LiteraLivre Vl. 2 - nº 12 – Nov./Dez. de 2018
Qanta maldade!
Aparecida Gianello dos Santos
Martinópolis-SP
Todos os dias ele passava horas observando aquele réptil em sua instintiva rotina
de apanhar insetos em cima do muro. E de tão acostumado com a presença do
velho a espiá-lo, vez ou outra o bichinho até descia vindo para bem perto deste.
Uma amizade para ninguém botar defeito, homem e natureza em perfeita
sintonia. Cumplicidade total. Amor à primeira vista, com brilho nos olhos e tudo
mais.
O calanguinho, dono de poucos atrativos, bicho sem graça, temido pelas meninas
e – quantas vezes! – apedrejado pelos moleques do bairro, conseguira, afinal de
contas, despertar os cuidados de um humano. Agora não mais sob gritos de
pavor ou asco, desta vez não. Bichinho de sorte aquele, pois quantos perigos não
se escondem por trás de muros e arbustos e gentes...
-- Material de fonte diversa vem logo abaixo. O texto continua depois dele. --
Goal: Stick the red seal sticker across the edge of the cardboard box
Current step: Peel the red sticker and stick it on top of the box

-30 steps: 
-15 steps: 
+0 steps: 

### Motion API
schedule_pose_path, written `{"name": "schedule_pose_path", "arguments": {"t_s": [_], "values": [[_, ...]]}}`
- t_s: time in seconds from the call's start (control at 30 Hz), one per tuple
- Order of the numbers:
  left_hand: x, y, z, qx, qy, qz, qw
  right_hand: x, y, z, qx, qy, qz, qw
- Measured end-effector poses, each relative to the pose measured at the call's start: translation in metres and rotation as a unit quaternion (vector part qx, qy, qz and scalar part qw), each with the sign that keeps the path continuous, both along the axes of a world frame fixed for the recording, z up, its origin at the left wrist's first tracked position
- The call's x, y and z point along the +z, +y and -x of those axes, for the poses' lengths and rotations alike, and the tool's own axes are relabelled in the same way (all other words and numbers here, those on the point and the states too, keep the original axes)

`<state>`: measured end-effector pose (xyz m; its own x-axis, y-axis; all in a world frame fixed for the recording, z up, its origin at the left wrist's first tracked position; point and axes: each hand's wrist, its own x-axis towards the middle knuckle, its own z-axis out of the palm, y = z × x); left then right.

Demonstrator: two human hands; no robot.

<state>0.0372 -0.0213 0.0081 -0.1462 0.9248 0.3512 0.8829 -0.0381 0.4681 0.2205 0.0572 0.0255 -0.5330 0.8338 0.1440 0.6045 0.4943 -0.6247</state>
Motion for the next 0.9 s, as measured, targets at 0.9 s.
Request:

Assim, o velho matava o seu tempo, e suas manhãs corriam bem mais animadas,
pinceladas pela atividade do seu mais novo coleguinha: o calanguinho, o ilustre
morador do muro vizinho. Os encontros daqueles dois, de tão corriqueiros,
pareciam mesmo combinados. Era um na varanda, em sua velha espreguiçadeira,
e o outro no muro, espichado ao quentinho dos primeiros raios de sol. “Isso, sim,
é que é amor”, dizia consigo o velho, “não aquilo que tinha por Tereza.”. Tereza: a
ingrata que o abandonara. Pobre Tereza! Não suportara a ideia de ter sido
trocada. “Velho doido! Vai ver só...”. E agora ele estava ali, à mercê dos encantos
de um reptante. Acaso supunha ele o quanto era admirado pelo ex-homem de
Tereza? Não. Não mesmo. Definitivamente não. Tampouco sabia do perigo que
corria. Diferente do velho, nas suas mais sublimes intenções, outro ser o
observava. E já havia algum tempo.
Foi de repente, em um ataque surpresa. Brutal surpresa. Culpa do velho, que não
tinha olhos para outra coisa que não o fossem senão para o seu pupilinho?
Impossível saber. Impossível prever. Impossível como evitar aquele triste dia.